Your Online Commentary & Diversions for the first day of June '09:
• Review: "Holy cats!... Wolverton's illustrations [in The Wolverton Bible], done in the same unmistakable, stippled style that characterized his grotesqueries, show off the grim, the violent, and the destructive in the Old Testament, putting the blood and guts in the spotlight. The result is like no illustrated Bible you've ever seen... This is a side of Wolverton I never suspected, but it is perfectly him, humorous, grisly, mad and wonderful." - Cory Doctorow, Boing Boing
• Review/Profile: "...Unlovable by Esther Pearl Watson... was for me like discovering a nugget of gold in a sieve! ...really original and fun." - Lezinfo (translated from French)
• Review: "With great candor and wit, [Peter] Bagge tackles [the] issues... in Everybody Is Stupid Except for Me, a collection of his strips from Reason Magazine. As in his previous works like Hate and The Bradleys, Bagge deftly manages to simultaneously anger and amuse the reader with his intensely personal stories about larger topical issues." - Rick Klaw, The SF Site: Nexus Graphica
• Review: "The Bradleys have more vices than virtues and Bagge explores them with a violent and insolent humor." - Intergalacticrobot (translated from Portuguese)
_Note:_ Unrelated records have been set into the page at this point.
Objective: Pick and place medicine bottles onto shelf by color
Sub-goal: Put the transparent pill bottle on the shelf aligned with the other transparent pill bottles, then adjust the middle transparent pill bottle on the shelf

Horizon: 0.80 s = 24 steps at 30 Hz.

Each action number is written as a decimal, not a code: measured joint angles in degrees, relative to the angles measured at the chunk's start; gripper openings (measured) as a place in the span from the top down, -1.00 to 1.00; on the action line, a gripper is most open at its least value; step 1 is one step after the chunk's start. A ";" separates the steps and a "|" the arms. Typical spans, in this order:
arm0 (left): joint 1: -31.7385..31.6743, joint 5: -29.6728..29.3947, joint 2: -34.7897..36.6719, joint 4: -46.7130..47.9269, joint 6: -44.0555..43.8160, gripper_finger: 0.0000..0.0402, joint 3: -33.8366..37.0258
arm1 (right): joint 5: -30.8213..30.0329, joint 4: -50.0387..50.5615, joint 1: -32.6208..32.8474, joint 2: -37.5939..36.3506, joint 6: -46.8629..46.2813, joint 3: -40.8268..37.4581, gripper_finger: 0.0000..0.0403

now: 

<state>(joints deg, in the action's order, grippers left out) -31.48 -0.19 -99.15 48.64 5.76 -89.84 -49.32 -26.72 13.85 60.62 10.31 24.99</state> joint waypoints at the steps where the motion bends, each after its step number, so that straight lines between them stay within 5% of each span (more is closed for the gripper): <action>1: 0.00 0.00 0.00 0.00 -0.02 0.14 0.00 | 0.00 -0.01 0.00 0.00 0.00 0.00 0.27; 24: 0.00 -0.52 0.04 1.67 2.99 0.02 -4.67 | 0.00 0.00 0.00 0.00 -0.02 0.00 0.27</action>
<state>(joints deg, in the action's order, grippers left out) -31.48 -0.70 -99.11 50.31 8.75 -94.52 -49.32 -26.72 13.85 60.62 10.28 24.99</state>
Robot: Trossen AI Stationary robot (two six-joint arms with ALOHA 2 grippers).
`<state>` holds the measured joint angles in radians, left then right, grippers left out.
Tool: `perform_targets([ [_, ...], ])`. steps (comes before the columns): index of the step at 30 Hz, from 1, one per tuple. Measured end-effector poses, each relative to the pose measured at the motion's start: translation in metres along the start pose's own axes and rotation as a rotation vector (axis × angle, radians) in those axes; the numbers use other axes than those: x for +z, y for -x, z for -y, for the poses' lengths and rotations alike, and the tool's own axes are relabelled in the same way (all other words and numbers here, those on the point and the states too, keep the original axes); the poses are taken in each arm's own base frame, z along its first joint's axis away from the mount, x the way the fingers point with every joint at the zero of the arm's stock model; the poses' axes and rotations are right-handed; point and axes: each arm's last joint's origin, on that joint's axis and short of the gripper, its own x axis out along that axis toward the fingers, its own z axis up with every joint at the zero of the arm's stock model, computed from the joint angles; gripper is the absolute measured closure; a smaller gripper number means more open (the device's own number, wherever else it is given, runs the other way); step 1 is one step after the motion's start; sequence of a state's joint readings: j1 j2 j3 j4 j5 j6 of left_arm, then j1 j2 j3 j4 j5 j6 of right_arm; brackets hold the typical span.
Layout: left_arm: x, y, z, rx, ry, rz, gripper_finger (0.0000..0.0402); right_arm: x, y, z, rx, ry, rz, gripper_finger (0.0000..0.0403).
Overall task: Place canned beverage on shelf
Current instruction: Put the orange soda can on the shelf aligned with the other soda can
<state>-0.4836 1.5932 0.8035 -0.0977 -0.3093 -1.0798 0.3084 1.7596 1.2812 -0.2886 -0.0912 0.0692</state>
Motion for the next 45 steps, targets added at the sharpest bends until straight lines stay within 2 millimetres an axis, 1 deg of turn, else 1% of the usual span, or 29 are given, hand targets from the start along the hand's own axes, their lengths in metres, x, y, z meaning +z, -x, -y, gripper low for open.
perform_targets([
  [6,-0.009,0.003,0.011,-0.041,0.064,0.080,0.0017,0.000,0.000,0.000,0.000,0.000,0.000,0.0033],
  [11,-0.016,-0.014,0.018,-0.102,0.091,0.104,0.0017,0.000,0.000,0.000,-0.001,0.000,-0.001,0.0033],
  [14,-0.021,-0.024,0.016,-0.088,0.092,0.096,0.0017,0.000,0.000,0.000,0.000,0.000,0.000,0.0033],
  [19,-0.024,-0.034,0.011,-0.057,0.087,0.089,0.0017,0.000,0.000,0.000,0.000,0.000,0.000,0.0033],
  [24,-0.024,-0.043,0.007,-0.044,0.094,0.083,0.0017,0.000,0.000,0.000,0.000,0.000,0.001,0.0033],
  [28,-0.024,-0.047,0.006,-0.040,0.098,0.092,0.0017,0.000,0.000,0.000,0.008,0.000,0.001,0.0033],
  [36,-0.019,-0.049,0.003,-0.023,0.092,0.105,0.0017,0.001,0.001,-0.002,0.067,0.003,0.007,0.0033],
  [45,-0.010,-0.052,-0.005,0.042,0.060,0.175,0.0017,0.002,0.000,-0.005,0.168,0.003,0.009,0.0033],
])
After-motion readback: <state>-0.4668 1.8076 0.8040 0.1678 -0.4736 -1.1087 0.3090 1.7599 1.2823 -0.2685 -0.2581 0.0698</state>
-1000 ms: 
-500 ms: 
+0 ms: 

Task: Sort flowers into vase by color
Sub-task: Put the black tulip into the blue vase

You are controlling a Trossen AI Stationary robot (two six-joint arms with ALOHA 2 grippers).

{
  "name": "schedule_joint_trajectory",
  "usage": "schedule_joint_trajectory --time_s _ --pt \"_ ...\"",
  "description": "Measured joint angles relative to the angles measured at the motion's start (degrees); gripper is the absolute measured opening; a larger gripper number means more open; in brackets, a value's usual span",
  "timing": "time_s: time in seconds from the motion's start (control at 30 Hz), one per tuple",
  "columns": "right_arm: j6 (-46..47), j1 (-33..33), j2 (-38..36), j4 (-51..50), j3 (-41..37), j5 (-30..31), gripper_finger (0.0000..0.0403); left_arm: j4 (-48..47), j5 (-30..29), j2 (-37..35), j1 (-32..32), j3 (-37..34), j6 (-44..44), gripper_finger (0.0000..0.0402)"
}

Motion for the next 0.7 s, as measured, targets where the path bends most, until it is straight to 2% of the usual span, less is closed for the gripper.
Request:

• Review: "...[T]he comics in this collection [of Blazing Combat] are astounding... The art is reproduced from 'the original printer’s films,' so the work is clear and detailed, with the washes and shading providing depth and a feeling of realism... The stories are still timely." - Johanna Draper Carlson, Comics Worth Reading
• Interview: The Comics Reporter's Tom Spurgeon talks to Bob Fingerman about his latest projects, including Connective Tissue. Sample quote: "I think if I did nothing but comics, I would end up hating comics. For a while there I was actually beginning to hate comics."
• Interview: Robot 6's Tim O'Shea talks to Supermen! editor Greg Sadowski about the collection of Golden Age hero stories. Sample quote: "I never liked those 'Archive' editions where they bleach out the old colors and replace them with modern coloring methods printed on glossy paper. That whitewashes all the distinction out of those vintage books and transforms them into a cloyingly slick and artificial product."
• Video: From Paul Hornschemeier's blog: "Via Tuono Pettinato on Facebook: A Peanuts documentary (broken into 5 parts on YouTube) where Charles Schulz discusses the making of the animated Peanuts and the role of music. It's great footage, and makes me miss Schulz's genius all the more."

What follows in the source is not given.